WHAT TO PRODUCE:
Search the listing below for the word "down", and copy every line in which it turns up.

EXCERPTED RECORDS:
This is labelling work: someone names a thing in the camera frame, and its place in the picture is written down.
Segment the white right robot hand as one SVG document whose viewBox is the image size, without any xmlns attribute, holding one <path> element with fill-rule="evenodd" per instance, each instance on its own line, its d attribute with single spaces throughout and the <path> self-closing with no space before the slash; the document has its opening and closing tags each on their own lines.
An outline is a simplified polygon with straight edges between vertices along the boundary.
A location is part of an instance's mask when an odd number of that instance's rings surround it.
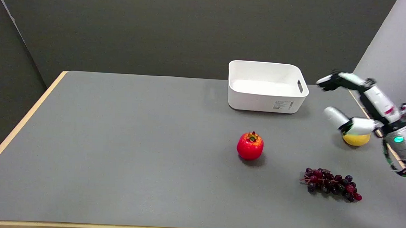
<svg viewBox="0 0 406 228">
<path fill-rule="evenodd" d="M 333 71 L 316 82 L 324 91 L 339 87 L 356 91 L 359 101 L 370 118 L 348 118 L 340 110 L 329 106 L 325 115 L 343 135 L 367 135 L 380 130 L 383 136 L 406 134 L 406 120 L 402 118 L 399 108 L 378 88 L 373 78 L 362 79 L 356 74 Z"/>
</svg>

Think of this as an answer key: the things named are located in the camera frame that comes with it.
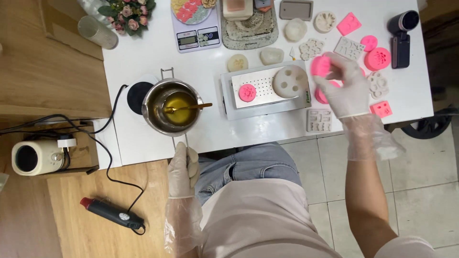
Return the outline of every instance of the white cylindrical appliance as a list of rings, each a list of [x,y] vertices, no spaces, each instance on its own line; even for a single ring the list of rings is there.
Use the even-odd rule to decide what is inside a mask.
[[[55,172],[62,167],[63,161],[63,153],[56,140],[21,141],[11,151],[13,170],[19,175]]]

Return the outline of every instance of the tile floor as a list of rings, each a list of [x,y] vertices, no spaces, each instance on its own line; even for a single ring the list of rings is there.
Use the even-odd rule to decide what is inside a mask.
[[[459,183],[454,148],[459,137],[454,141],[455,128],[453,123],[453,130],[450,126],[431,140],[417,140],[397,129],[392,135],[407,153],[378,162],[389,224],[400,236],[426,239],[440,257],[459,257]],[[363,257],[347,220],[344,135],[303,137],[279,143],[298,167],[319,235],[343,257]]]

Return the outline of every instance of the gray silicone mold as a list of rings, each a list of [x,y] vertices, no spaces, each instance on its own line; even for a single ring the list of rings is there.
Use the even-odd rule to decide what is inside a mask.
[[[313,18],[314,2],[309,0],[282,0],[279,17],[284,20],[300,18],[310,21]]]

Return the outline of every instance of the gloved hand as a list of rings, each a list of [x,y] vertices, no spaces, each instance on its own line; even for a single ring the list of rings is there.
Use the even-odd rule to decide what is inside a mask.
[[[314,82],[325,94],[336,118],[365,115],[369,112],[369,81],[362,75],[358,64],[335,53],[326,53],[332,64],[332,73],[327,78],[313,76]],[[337,88],[328,80],[343,80]]]
[[[168,166],[169,198],[181,199],[195,196],[195,185],[199,179],[198,154],[179,142],[175,156]]]

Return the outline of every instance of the speckled tray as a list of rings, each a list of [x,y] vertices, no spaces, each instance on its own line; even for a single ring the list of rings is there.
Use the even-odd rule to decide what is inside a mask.
[[[228,49],[256,49],[271,45],[277,40],[279,36],[279,29],[277,27],[276,11],[274,9],[274,5],[267,12],[262,12],[254,8],[253,16],[248,20],[241,21],[239,23],[239,27],[242,26],[243,28],[246,28],[246,30],[240,29],[237,22],[227,21],[223,17],[223,5],[220,9],[220,17],[222,23],[222,42]]]

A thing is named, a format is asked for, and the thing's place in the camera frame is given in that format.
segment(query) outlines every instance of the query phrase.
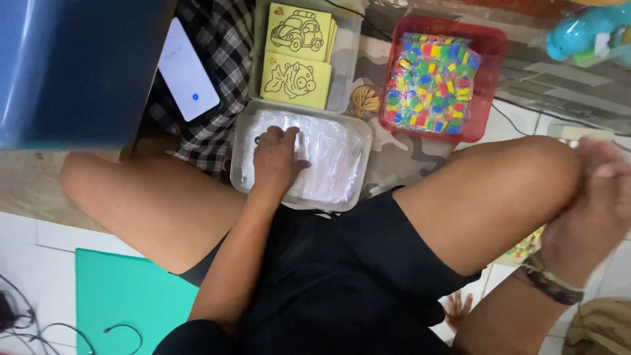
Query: stack of cards
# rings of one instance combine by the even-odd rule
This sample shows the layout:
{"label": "stack of cards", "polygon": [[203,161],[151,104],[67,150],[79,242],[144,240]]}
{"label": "stack of cards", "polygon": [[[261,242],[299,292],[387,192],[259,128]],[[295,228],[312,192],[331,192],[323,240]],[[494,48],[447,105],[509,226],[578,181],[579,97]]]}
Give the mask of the stack of cards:
{"label": "stack of cards", "polygon": [[337,31],[330,13],[271,3],[261,96],[324,109]]}

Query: checkered cloth
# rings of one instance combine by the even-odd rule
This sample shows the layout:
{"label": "checkered cloth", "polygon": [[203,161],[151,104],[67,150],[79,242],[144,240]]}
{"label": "checkered cloth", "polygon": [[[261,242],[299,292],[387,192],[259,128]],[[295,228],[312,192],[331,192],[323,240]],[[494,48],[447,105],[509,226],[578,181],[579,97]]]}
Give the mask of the checkered cloth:
{"label": "checkered cloth", "polygon": [[180,150],[169,153],[218,177],[233,138],[234,118],[246,105],[254,7],[249,0],[180,0],[176,15],[201,62],[217,79],[226,108],[210,121],[188,127],[174,119],[182,119],[182,114],[164,80],[156,76],[144,114],[182,137]]}

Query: smartphone
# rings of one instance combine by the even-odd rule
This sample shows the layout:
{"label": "smartphone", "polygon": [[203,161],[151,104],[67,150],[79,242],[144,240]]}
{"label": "smartphone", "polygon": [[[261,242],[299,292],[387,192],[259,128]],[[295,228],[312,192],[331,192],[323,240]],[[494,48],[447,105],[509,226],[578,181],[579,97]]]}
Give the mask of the smartphone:
{"label": "smartphone", "polygon": [[223,98],[178,18],[171,21],[158,71],[187,123],[212,118],[223,108]]}

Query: plastic bag
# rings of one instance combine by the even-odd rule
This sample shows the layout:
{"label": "plastic bag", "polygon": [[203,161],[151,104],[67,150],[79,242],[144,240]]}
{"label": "plastic bag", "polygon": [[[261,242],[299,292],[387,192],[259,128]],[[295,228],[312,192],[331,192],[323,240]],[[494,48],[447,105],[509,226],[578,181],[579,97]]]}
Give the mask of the plastic bag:
{"label": "plastic bag", "polygon": [[389,124],[408,131],[460,134],[470,117],[481,56],[456,37],[405,33],[384,98]]}
{"label": "plastic bag", "polygon": [[270,126],[283,130],[300,128],[295,158],[311,163],[300,173],[288,195],[308,200],[314,208],[329,210],[332,205],[350,201],[360,191],[365,172],[359,171],[364,154],[359,132],[327,119],[268,110],[257,111],[245,137],[241,182],[247,189],[254,185],[254,140]]}

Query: plastic container
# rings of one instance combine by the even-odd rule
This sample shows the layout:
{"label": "plastic container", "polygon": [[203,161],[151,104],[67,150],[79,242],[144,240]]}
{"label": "plastic container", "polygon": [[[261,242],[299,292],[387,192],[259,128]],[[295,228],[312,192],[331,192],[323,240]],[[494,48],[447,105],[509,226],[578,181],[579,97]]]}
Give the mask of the plastic container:
{"label": "plastic container", "polygon": [[[463,122],[463,130],[458,135],[445,135],[440,133],[411,132],[390,127],[385,124],[384,96],[387,92],[387,83],[390,78],[392,64],[401,52],[403,46],[400,40],[406,32],[422,33],[425,35],[445,35],[471,39],[469,47],[482,56],[480,68],[474,79],[473,99],[471,100],[471,117]],[[474,143],[484,135],[487,127],[488,115],[491,111],[491,103],[495,95],[495,88],[502,69],[502,61],[506,50],[506,34],[496,28],[470,25],[458,21],[432,18],[420,15],[408,15],[401,19],[392,35],[393,42],[388,60],[388,71],[384,80],[384,88],[381,90],[381,107],[379,109],[379,123],[388,131],[397,131],[415,136],[450,140],[454,142]]]}
{"label": "plastic container", "polygon": [[[362,0],[331,0],[346,8],[363,13]],[[269,5],[280,3],[331,13],[337,22],[338,34],[331,56],[331,82],[326,110],[341,114],[348,107],[351,86],[355,78],[355,65],[359,51],[359,39],[363,18],[350,11],[337,8],[323,0],[258,0],[254,17],[254,48],[252,50],[251,78],[248,94],[253,99],[261,99],[263,59],[265,57],[265,37],[268,31]]]}
{"label": "plastic container", "polygon": [[294,114],[303,114],[306,116],[316,117],[318,119],[335,121],[361,137],[360,143],[358,144],[358,149],[360,149],[360,158],[359,163],[357,164],[357,169],[355,170],[355,183],[353,184],[352,190],[348,193],[348,198],[346,200],[337,203],[323,203],[316,200],[297,198],[289,194],[287,194],[283,199],[284,202],[293,203],[304,208],[315,208],[319,210],[345,212],[353,208],[359,200],[359,195],[363,186],[363,178],[366,174],[370,147],[372,146],[372,130],[370,129],[370,126],[361,119],[340,116],[326,111],[308,109],[306,107],[300,108],[290,106],[268,100],[252,99],[248,106],[237,117],[237,126],[232,151],[232,165],[230,169],[230,182],[232,183],[232,186],[243,193],[250,192],[250,189],[244,179],[245,159],[248,156],[248,154],[246,154],[246,147],[248,146],[246,137],[252,136],[251,131],[254,129],[255,125],[254,117],[259,110],[290,111]]}

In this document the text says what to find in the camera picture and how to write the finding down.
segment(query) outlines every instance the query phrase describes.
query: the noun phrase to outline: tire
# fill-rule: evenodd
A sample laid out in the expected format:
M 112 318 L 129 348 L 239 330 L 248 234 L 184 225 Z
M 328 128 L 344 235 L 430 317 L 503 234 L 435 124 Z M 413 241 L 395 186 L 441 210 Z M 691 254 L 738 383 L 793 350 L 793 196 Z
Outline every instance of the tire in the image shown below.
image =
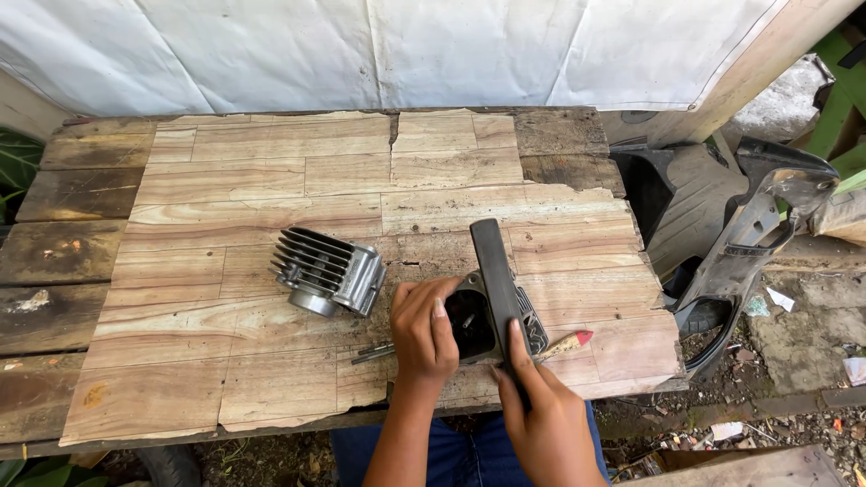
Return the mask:
M 718 328 L 725 324 L 730 313 L 731 304 L 729 302 L 715 299 L 699 302 L 680 327 L 680 338 Z
M 151 474 L 153 487 L 202 487 L 202 472 L 188 445 L 138 448 L 135 454 Z

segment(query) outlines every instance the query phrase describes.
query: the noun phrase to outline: paper scrap
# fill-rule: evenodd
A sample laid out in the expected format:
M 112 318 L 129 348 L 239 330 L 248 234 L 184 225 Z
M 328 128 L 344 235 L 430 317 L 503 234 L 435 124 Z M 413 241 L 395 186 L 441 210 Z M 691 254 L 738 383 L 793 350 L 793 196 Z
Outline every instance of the paper scrap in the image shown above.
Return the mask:
M 842 360 L 842 364 L 852 386 L 866 384 L 866 357 L 851 357 Z
M 766 289 L 766 292 L 770 294 L 770 299 L 774 303 L 784 308 L 788 313 L 791 313 L 791 310 L 794 308 L 794 300 L 769 287 Z
M 746 303 L 745 311 L 752 318 L 770 315 L 770 310 L 766 308 L 766 300 L 763 295 L 753 295 L 752 299 Z
M 723 439 L 731 438 L 743 433 L 743 424 L 739 421 L 731 423 L 719 423 L 710 426 L 713 430 L 713 441 L 722 441 Z

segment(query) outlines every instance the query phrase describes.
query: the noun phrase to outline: fingernail
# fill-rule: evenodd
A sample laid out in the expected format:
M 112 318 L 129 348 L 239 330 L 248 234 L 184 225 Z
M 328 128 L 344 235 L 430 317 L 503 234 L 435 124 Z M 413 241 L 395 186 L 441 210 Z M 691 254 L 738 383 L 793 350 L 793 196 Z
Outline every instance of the fingernail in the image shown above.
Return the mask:
M 445 305 L 439 298 L 436 298 L 436 302 L 433 304 L 433 316 L 436 318 L 445 318 L 448 316 L 448 313 L 445 313 Z
M 488 365 L 488 372 L 490 372 L 490 377 L 493 377 L 493 380 L 497 384 L 499 384 L 499 380 L 501 379 L 501 376 L 499 375 L 499 371 L 496 370 L 496 367 L 493 367 L 492 365 Z

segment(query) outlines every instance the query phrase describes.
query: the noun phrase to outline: white tarp
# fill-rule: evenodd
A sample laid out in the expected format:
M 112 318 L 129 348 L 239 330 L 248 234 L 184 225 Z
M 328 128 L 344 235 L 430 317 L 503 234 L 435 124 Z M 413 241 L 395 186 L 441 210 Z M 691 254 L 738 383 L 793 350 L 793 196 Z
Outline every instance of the white tarp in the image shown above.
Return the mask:
M 685 110 L 787 0 L 15 0 L 0 66 L 100 116 Z

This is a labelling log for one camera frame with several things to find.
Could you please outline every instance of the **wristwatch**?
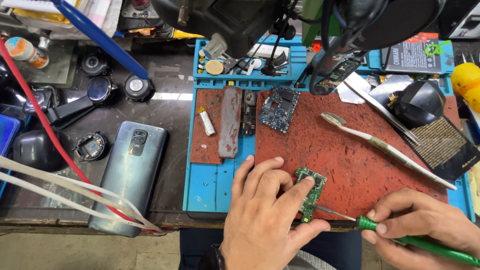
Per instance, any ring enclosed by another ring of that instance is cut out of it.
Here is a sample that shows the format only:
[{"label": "wristwatch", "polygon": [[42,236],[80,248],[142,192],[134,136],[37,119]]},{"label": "wristwatch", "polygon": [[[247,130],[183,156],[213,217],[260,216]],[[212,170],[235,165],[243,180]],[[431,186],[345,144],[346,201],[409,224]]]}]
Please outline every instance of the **wristwatch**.
[{"label": "wristwatch", "polygon": [[225,270],[225,262],[220,254],[218,247],[220,245],[212,245],[202,256],[198,263],[198,270]]}]

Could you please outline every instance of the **red wire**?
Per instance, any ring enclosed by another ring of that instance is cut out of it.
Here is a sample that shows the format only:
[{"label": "red wire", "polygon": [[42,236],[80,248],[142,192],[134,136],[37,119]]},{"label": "red wire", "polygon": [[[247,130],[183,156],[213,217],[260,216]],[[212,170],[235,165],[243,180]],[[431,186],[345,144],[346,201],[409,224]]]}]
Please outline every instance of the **red wire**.
[{"label": "red wire", "polygon": [[[17,79],[17,81],[20,83],[20,86],[22,87],[22,89],[24,90],[25,94],[27,95],[28,99],[30,100],[30,102],[32,103],[34,109],[35,109],[35,112],[37,113],[40,121],[42,122],[42,125],[45,127],[45,130],[47,131],[47,134],[48,136],[50,137],[50,139],[52,140],[53,142],[53,145],[55,146],[55,148],[58,150],[58,152],[60,152],[61,156],[63,157],[63,159],[68,163],[68,165],[70,165],[73,169],[73,171],[75,173],[77,173],[77,175],[80,177],[80,179],[87,183],[87,184],[92,184],[92,182],[90,182],[90,180],[88,180],[88,178],[85,176],[85,174],[80,170],[80,168],[78,168],[78,166],[73,162],[73,160],[70,158],[70,156],[67,154],[67,152],[65,152],[65,150],[63,149],[63,147],[61,146],[60,144],[60,141],[57,139],[57,137],[55,136],[55,133],[53,133],[53,130],[52,128],[50,127],[50,123],[48,122],[48,119],[47,117],[45,116],[45,114],[43,113],[42,109],[40,108],[40,105],[38,104],[38,102],[36,101],[36,98],[35,96],[33,95],[32,93],[32,90],[30,90],[30,87],[28,86],[27,82],[25,81],[24,77],[22,76],[22,74],[20,73],[20,71],[18,70],[17,66],[15,65],[15,63],[13,62],[13,59],[12,57],[10,56],[10,54],[8,53],[7,51],[7,48],[5,47],[5,43],[3,41],[2,38],[0,38],[0,52],[3,56],[3,58],[5,59],[5,61],[7,62],[7,65],[8,67],[10,68],[10,70],[12,71],[13,75],[15,76],[15,78]],[[96,190],[92,190],[93,193],[99,195],[99,196],[102,196],[102,194]],[[115,214],[119,215],[120,217],[122,217],[123,219],[125,220],[128,220],[128,221],[133,221],[133,222],[137,222],[133,219],[131,219],[130,217],[128,217],[127,215],[123,214],[122,212],[118,211],[117,209],[111,207],[111,206],[108,206],[106,205],[108,209],[110,209],[112,212],[114,212]],[[145,230],[149,233],[158,233],[157,231],[155,230],[146,230],[146,229],[142,229],[142,230]]]}]

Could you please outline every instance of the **green screwdriver handle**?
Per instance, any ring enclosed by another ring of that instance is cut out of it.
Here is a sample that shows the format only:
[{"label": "green screwdriver handle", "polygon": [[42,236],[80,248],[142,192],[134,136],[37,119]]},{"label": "green screwdriver handle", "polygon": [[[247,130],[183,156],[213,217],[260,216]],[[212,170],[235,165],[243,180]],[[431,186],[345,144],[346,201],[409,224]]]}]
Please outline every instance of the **green screwdriver handle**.
[{"label": "green screwdriver handle", "polygon": [[[357,224],[358,224],[358,228],[360,229],[376,231],[376,226],[378,223],[371,221],[370,219],[364,216],[360,216],[359,218],[357,218]],[[417,246],[419,248],[425,249],[427,251],[441,255],[446,258],[450,258],[452,260],[459,261],[461,263],[473,265],[475,267],[480,267],[479,258],[474,258],[468,254],[453,250],[444,245],[432,243],[418,236],[407,235],[404,237],[395,238],[395,240],[405,244]]]}]

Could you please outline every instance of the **green circuit board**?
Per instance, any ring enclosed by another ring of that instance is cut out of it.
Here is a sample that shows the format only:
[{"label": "green circuit board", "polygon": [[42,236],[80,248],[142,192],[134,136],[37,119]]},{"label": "green circuit board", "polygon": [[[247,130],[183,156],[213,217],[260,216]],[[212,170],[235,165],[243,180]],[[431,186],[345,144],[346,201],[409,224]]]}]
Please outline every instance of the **green circuit board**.
[{"label": "green circuit board", "polygon": [[309,223],[312,220],[313,212],[315,212],[318,198],[322,194],[322,190],[324,188],[327,179],[318,173],[308,169],[307,167],[298,168],[295,171],[295,175],[298,176],[297,181],[295,183],[300,182],[303,178],[307,176],[313,177],[315,180],[315,184],[313,188],[310,190],[308,195],[303,199],[302,206],[300,206],[299,212],[303,214],[301,218],[301,222]]}]

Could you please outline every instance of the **smartphone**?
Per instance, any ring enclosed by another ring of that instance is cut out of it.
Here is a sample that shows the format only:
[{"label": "smartphone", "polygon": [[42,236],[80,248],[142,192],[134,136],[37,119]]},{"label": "smartphone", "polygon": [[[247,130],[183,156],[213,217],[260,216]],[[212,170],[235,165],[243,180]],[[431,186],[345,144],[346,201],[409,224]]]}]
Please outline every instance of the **smartphone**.
[{"label": "smartphone", "polygon": [[[115,192],[131,201],[145,215],[148,202],[165,151],[168,132],[160,127],[123,121],[112,147],[100,187]],[[104,195],[105,198],[125,205],[124,202]],[[116,216],[104,204],[95,202],[93,210]],[[90,216],[91,229],[136,237],[140,228],[116,221]]]}]

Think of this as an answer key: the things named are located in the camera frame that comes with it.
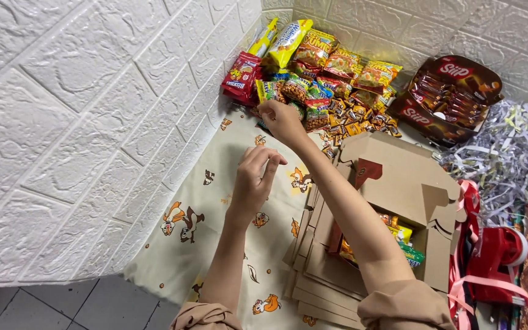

RESPONSE AREA:
This is labelling work: someone names a thing in the camera frame, and its place in the picture is written down.
In this document the text says what to find in the camera picture and how to write the finding down.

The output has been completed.